При этих словах руки, державшие мертвое женское тело, ослабли, опуская пустую оболочку на землю.
— Этого не будет достаточно, — сказал старик. — Я свое пожил, что во мне? Ничего! И потому, я уйду и стану первым, кто усомнился в вашей правоте. Я первый, кто подвергает сомнению вашу силу, я первый, кто упрекает вас за жестокость.
Я найду того, кто отдаст себя, я найду того, кто сделает это по своей воле, того, чьей силы будет достаточно! На веки!
— Ты глуп, старик! — крикнула женщина, державшая голову жертвы. — Ты сошел с ума, старость помутила твой разум! Ты поставил под сомнения саму нашу жизнь!
— Ваших жизней недостаточно, чтобы удержать время! — крикнул ей в ответ старик. — Так не будет продолжаться вечно!
— Время покажет, — тихо сказал молодой, облаченный в белые одежды.
— Миры умрут, — сказал ему старик и неожиданно ласково улыбнулся. — Если нам не найти того, кто пойдет на жертву сам.
— Знаешь, старик, всю свою жизнь я искал его и не нашел, — отозвался жрец. — Я видел таких, кто отдал бы себя без остатка, но я не мог взять их жертвы — она была бы бесплотной, почти такой же, как совершаемые нами убийства. Я видел и тех, чьих энергий могло бы хватить, но ничто не способно было убедить их в необходимости пойти на жертвы. Если ты и вправду найдешь такого человека, что ж, ты остановишь это варварство. Иди и пусть моя вера будет с тобой, ведь я тоже верю, что когда-то такой человек родится.
— Я буду первым, — не унимался старик, — и я могу потерпеть неудачу. Но те, кто пойдет по моим пятам… они найдут спасение. Найдут и ответ.

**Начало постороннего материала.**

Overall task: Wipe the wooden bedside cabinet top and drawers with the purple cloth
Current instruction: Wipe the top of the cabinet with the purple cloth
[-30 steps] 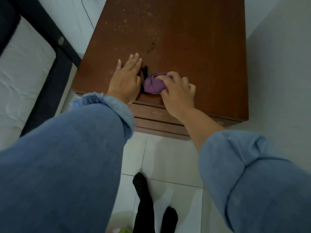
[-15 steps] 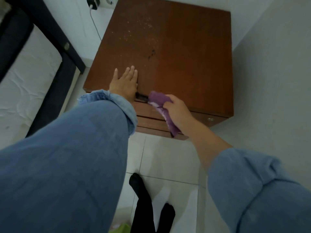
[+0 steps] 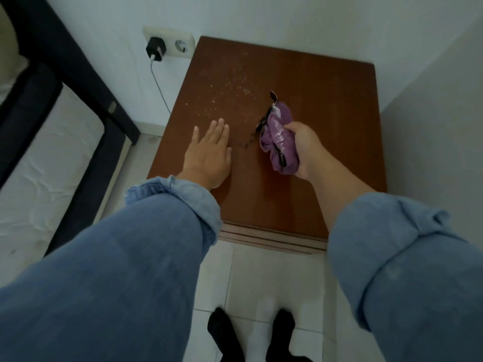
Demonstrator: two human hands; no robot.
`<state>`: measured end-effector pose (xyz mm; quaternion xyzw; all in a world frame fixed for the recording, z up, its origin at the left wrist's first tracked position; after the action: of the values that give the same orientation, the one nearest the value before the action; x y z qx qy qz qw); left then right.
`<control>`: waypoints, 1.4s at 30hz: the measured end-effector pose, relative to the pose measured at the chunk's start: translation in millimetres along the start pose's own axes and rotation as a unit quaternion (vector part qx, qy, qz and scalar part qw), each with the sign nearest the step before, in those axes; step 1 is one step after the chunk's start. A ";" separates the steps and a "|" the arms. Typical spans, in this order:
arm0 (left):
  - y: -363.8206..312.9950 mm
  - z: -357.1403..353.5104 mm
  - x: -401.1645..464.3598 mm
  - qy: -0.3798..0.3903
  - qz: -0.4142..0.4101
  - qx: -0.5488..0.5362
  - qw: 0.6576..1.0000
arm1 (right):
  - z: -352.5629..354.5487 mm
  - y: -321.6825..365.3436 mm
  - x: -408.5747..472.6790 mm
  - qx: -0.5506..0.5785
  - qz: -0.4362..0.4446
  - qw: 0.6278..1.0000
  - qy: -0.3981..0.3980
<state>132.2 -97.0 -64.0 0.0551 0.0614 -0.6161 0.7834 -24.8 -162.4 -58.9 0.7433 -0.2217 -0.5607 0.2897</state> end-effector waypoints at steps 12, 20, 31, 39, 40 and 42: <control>29.1 -2.3 99.9 -0.043 0.024 -0.056 0.997 | -47.7 164.2 150.6 -0.274 0.285 0.917 -0.043; 42.0 -7.1 108.1 -0.080 0.044 -0.111 0.990 | -82.5 209.2 227.1 -0.589 0.382 0.703 -0.111; 44.1 -6.8 110.3 -0.079 0.049 -0.122 0.988 | -105.4 190.6 236.9 -0.637 0.466 0.613 -0.049; 45.5 -9.2 111.0 -0.094 0.046 -0.114 0.988 | -95.7 112.3 159.4 -0.633 0.471 0.614 -0.014; 45.5 -9.6 111.1 -0.096 0.045 -0.111 0.988 | -92.4 100.3 146.6 -0.628 0.470 0.620 -0.015; 46.2 -10.7 112.6 -0.100 0.040 -0.112 0.988 | -87.5 73.4 120.2 -0.615 0.472 0.632 -0.017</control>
<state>203.0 -192.4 -92.5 -0.0921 0.0494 -0.5756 0.8110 91.8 -279.0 -76.0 0.1774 -0.1513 -0.3664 0.9008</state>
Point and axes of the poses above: each hand's wrist, its own x-axis towards the middle knuckle, its own z-axis out of the back of the hand, y = z × x, the point moved 8 cm from there along x, towards the middle knuckle, and after that the axes turned 4 degrees about x, right-handed, at the moved point
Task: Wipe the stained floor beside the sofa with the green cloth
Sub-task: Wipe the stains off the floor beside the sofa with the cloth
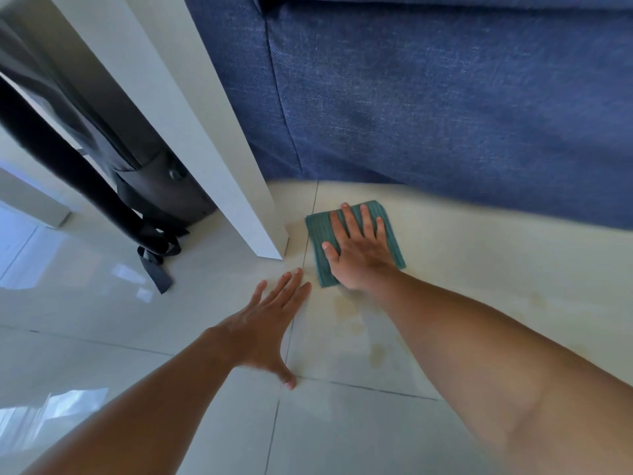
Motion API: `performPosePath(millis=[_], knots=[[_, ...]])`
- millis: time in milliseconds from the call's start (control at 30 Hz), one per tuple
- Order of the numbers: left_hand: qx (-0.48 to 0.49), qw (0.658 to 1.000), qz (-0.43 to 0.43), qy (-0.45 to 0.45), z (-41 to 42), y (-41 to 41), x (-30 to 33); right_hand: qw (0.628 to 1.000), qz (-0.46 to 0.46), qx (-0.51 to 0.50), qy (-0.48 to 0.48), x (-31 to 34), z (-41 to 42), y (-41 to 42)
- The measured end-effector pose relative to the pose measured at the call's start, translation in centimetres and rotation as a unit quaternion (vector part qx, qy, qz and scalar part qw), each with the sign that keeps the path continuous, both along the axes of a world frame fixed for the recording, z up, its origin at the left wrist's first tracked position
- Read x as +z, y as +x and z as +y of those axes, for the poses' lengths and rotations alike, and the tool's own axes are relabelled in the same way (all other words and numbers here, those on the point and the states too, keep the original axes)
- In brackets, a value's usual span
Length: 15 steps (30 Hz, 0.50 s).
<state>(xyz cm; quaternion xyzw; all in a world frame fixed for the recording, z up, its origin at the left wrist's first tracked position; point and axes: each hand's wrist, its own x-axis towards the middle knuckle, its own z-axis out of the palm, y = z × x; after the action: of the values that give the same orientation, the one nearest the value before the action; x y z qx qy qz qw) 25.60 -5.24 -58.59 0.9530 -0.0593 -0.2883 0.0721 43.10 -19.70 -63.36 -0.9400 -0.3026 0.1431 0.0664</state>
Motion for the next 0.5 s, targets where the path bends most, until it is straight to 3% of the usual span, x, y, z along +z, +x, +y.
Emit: performPosePath(millis=[333,500], knots=[[0.005,0.999,0.042,0.028,-0.3,0.9,1.0,0.998,-0.014,-0.047,0.050,0.1,-8.0,-14.3],[0.011,0.998,0.051,0.033,-0.6,1.1,1.0,0.999,-0.009,-0.039,0.036,0.4,-9.3,-16.2]])
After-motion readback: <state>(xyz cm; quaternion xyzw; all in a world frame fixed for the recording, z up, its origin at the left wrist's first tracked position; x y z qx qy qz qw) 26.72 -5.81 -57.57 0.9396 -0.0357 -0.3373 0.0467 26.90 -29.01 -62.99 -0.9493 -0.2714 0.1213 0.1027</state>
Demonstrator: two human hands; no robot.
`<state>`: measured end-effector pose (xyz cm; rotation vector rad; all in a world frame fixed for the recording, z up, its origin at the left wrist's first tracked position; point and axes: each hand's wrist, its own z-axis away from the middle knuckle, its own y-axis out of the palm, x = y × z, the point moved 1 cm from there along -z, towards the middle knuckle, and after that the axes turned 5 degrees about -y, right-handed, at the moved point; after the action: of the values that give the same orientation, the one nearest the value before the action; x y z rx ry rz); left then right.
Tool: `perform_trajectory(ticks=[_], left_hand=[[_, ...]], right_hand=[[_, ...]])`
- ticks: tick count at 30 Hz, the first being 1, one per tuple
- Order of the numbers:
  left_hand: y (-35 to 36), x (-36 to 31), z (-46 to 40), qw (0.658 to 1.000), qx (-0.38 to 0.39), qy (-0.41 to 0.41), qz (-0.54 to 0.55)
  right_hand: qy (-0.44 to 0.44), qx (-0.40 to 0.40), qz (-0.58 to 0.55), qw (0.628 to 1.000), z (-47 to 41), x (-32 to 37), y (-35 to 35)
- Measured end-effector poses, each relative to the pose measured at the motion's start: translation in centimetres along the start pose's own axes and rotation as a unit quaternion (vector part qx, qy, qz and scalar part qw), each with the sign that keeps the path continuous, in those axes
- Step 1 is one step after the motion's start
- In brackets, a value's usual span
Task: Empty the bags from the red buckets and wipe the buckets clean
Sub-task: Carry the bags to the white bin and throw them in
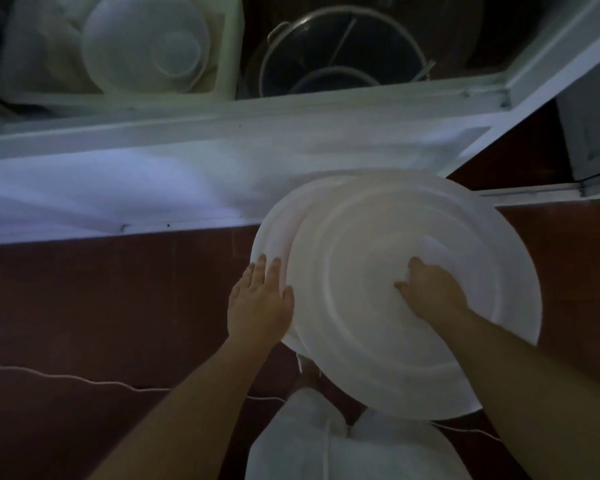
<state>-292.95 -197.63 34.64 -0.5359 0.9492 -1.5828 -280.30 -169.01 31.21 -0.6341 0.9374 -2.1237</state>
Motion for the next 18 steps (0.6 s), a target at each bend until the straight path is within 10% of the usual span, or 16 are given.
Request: perform_trajectory(ticks=[18], left_hand=[[11.6,6.1,-7.9,1.000,-0.008,0.018,-0.017]], right_hand=[[-0.003,-0.061,-0.008,0.998,-11.6,8.3,15.9]])
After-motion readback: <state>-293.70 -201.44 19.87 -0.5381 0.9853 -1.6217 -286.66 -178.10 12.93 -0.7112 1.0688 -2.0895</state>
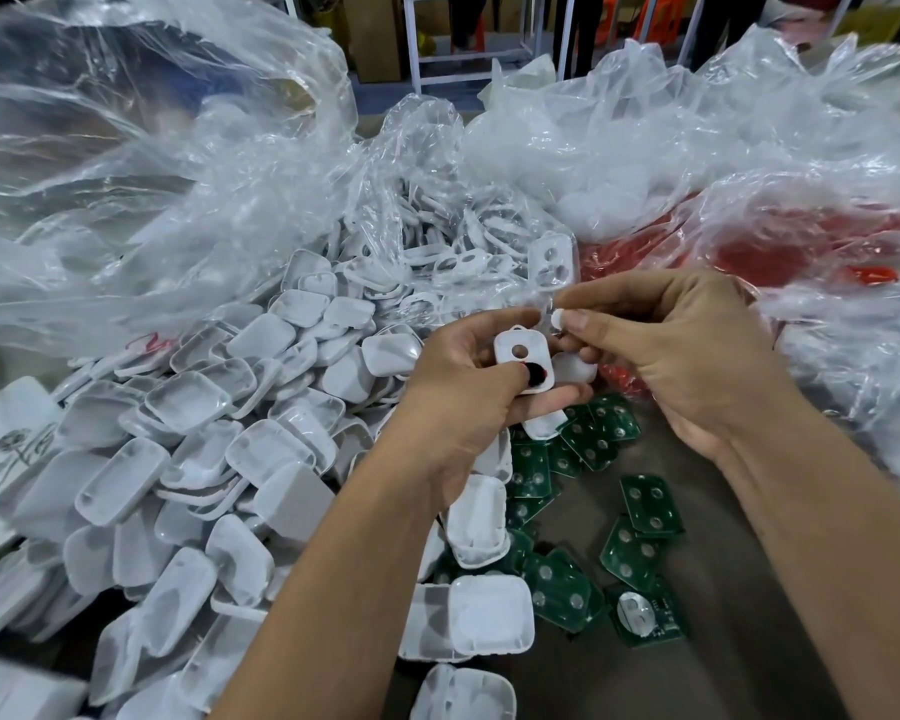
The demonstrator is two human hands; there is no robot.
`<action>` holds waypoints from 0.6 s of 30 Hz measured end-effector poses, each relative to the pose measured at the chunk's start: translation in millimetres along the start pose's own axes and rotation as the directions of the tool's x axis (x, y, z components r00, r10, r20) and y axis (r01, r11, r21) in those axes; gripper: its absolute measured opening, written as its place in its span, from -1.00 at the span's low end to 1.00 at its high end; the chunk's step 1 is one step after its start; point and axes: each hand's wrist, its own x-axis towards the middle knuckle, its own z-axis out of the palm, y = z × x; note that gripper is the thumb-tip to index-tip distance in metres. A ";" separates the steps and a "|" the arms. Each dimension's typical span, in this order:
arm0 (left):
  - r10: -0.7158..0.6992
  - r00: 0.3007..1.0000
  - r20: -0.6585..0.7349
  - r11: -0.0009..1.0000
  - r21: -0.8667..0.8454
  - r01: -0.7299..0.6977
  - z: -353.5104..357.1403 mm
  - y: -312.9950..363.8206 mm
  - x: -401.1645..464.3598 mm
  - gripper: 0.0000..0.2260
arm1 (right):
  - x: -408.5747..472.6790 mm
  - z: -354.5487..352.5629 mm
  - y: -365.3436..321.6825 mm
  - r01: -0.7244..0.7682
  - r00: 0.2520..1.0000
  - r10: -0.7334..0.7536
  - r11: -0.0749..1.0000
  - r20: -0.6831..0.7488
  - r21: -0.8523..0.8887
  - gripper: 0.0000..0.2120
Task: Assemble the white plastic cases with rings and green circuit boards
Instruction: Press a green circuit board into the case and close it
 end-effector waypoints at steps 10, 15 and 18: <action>0.030 1.000 -0.003 0.997 0.077 -0.030 5.0 -1.1 -1.4 -0.62 | -6.7 10.8 -2.6 0.293 0.947 -0.320 0.824 0.027 -0.485 -0.80; 0.052 0.998 -0.022 0.991 0.122 -0.049 4.1 -4.6 0.1 -0.66 | -8.5 16.8 2.0 0.309 0.942 -0.331 0.772 0.063 -0.556 -0.75; 0.050 0.998 -0.025 0.988 0.149 -0.046 3.6 -5.4 0.6 -0.66 | -8.8 16.3 2.8 0.290 0.945 -0.326 0.774 0.039 -0.563 -0.81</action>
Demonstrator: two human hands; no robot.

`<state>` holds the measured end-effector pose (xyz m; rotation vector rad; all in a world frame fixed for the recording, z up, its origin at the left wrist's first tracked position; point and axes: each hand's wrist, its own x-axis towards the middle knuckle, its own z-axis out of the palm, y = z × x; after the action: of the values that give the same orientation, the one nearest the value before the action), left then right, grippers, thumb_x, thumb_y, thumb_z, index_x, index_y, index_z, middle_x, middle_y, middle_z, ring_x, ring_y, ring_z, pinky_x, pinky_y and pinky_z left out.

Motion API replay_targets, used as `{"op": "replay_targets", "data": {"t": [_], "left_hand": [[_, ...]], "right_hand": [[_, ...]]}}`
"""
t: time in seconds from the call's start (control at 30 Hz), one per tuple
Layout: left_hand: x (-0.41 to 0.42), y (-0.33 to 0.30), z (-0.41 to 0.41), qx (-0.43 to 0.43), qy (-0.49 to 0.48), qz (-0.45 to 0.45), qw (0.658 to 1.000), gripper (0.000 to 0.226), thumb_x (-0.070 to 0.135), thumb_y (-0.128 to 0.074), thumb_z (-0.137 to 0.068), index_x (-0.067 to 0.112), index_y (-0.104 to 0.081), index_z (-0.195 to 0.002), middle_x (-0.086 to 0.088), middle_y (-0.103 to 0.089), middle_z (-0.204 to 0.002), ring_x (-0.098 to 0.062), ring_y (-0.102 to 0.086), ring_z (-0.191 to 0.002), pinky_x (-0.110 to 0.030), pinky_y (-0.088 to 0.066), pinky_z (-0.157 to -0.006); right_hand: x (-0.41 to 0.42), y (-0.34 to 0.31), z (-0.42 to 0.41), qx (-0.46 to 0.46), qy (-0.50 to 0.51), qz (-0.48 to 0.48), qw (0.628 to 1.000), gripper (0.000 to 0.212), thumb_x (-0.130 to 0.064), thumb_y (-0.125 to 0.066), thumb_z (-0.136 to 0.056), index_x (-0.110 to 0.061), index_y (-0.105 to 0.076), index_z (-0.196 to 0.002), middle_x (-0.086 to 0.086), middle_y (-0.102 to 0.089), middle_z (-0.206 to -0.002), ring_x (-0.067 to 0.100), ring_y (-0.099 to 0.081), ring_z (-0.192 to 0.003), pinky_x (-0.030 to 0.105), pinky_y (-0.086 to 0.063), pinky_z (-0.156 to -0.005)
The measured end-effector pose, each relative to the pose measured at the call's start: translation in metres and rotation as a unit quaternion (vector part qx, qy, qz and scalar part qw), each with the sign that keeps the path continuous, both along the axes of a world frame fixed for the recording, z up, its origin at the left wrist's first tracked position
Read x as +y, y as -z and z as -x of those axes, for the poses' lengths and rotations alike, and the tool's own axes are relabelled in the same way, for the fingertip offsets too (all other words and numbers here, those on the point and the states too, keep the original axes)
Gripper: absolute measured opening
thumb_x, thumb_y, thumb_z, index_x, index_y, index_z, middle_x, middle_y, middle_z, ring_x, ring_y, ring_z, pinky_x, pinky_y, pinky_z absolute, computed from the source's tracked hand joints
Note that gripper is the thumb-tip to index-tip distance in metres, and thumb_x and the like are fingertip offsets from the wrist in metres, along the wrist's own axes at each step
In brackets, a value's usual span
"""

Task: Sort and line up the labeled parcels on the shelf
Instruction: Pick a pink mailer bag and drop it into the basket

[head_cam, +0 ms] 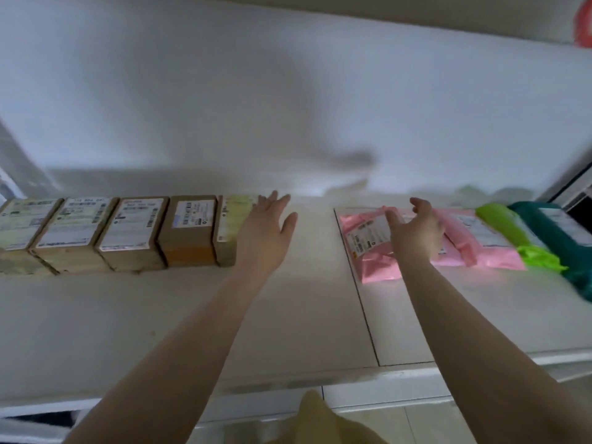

— Пусть будет так, — сказал жрец и пошел по направлению к самой высокой башне города, на которой плясали отсветы восходящего солнца. Остальные последовали за ним. Процессия поднялась на самый ее верх, выше бронзового колокола, который угрюмый мальчик с отметинами оспы на лице усердно тер мелким белым песком, макая тряпочку в воду, и остановились на ровной площадке. Теперь их было семеро.